TO DO: Lines to be reproduced exactly: the one that holds "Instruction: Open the" and all those after it through the end of the data. Include no others.

◆ ◆ ◆

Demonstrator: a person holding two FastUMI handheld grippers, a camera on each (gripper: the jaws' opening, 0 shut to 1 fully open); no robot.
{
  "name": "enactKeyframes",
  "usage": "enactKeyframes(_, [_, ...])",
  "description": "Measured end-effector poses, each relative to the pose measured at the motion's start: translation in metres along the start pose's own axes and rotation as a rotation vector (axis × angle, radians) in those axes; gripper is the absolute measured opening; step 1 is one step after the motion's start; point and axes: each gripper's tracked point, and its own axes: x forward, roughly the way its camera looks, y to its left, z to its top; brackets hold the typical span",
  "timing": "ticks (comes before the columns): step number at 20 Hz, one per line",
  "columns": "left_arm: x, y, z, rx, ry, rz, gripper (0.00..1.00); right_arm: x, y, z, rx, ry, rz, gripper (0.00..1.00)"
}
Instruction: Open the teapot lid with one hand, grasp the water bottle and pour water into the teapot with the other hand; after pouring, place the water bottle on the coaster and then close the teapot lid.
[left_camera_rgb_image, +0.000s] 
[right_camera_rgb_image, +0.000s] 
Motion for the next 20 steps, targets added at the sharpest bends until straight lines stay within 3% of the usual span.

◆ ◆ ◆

WRITTEN ANSWER:
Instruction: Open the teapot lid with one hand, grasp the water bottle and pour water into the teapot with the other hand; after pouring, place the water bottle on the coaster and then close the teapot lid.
[left_camera_rgb_image, +0.000s] 
[right_camera_rgb_image, +0.000s] 
Motion for the next 20 steps, targets added at the sharpest bends until straight lines stay within 3% of the usual span.

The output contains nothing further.